More than 90% of FPIES patients have negative skin prick tests and undetectable food-specific IgE levels.3,4 An oral food challenge is necessary to diagnose FPIES, although most infants do not require the challenge test if they have a typical allergic reaction episode and their symptoms improve after elimination of the suspected food from their diet. As an oral food challenge is accompanied by the risk of anaphylactic shock, a safer, easier examination method is required. We emphasize that both the examination of fecal eosinophils and the LST results are useful in the diagnosis of FPIES. Endoscopic examination should not be performed routinely in suspected FPIES, because fecal eosinophil examination can be performed repeatedly, more easily, and more safely. Fecal eosinophils can be detected in normal neonatal stool in the first month, and the number of eosinophils should be evaluated thoroughly. Charcot-Leyden crystals indicate the presence of numerous eosinophils and a diagnosis of FPIES.

LST results show high scores in FPIES,18 and thus the test may be more effective in detecting non-IgE-mediated allergic mechanisms,19 although few institutions can perform this test and about 1 week is needed before the results can be obtained. However, the LST should be performed when negative food-specific IgE is detected with peripheral or fecal eosinophilia.
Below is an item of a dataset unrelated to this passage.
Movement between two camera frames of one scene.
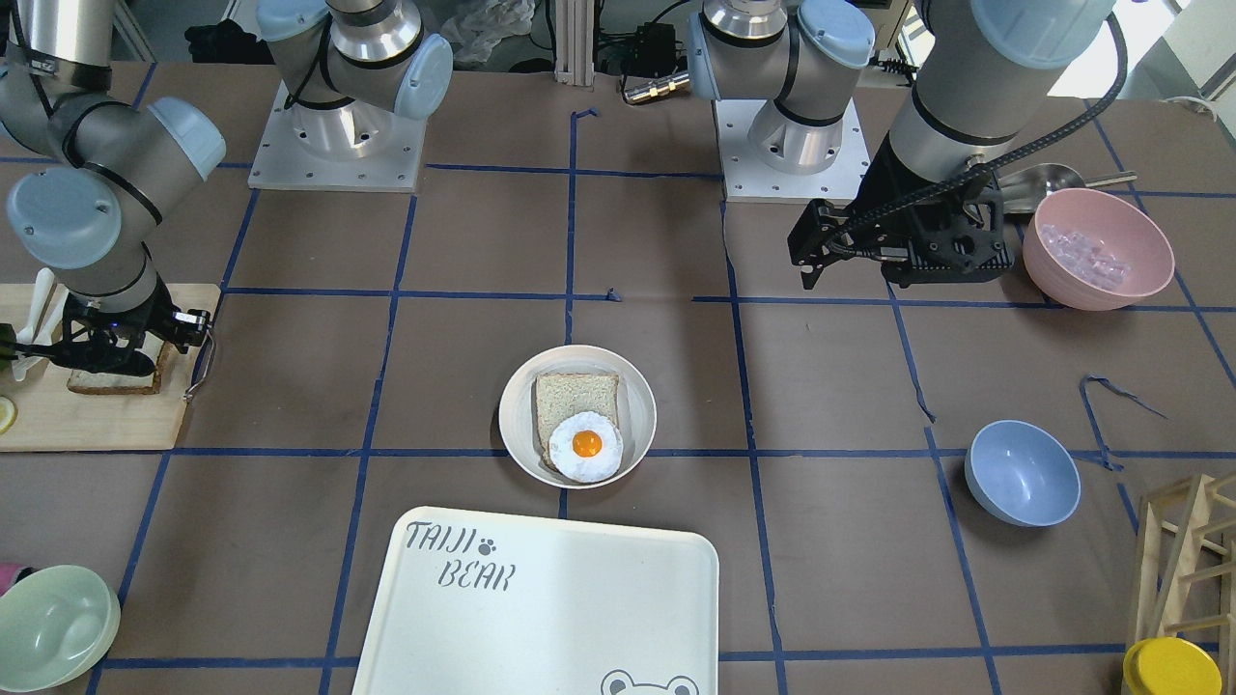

Although an oral food challenge is necessary to diagnosis FPIES, it may cause severe allergic reactions of hypotension, hypothermia, and so on.2 The recommended age for performing an oral food challenge in infants suspected of having milk FPIES is more than 12 months, whereas the first soy challenge could be done between 6 and 8 months.20 Extensively hydrolyzed formula and amino acid formula should be used for alternative nutrition when a severe allergic reaction even to breast-feeding occurs. Sixty percent of FPEIS patients have both cow's milk and soy hypersensitivity,21 and rice is also a common cause of severe FPIES.22 Most FPIES patients lose hypersensitivity to milk and soy (60% and 25%, respectively) by the age of 3 years.3,23 Hwang et al reported that milk and soy intolerance resolves at the age 20 and 14 months, respectively, in these patients.20

In conclusion, because FPIES patients present atypical clinical findings, heightened awareness and increased attention are important to diagnose FPIES, especially in neonates. Evaluating fecal eosinophils is simple, and although the LST may be difficult to perform, it allows the detection of non-IgE-mediated allergic reactions without oral food challenge.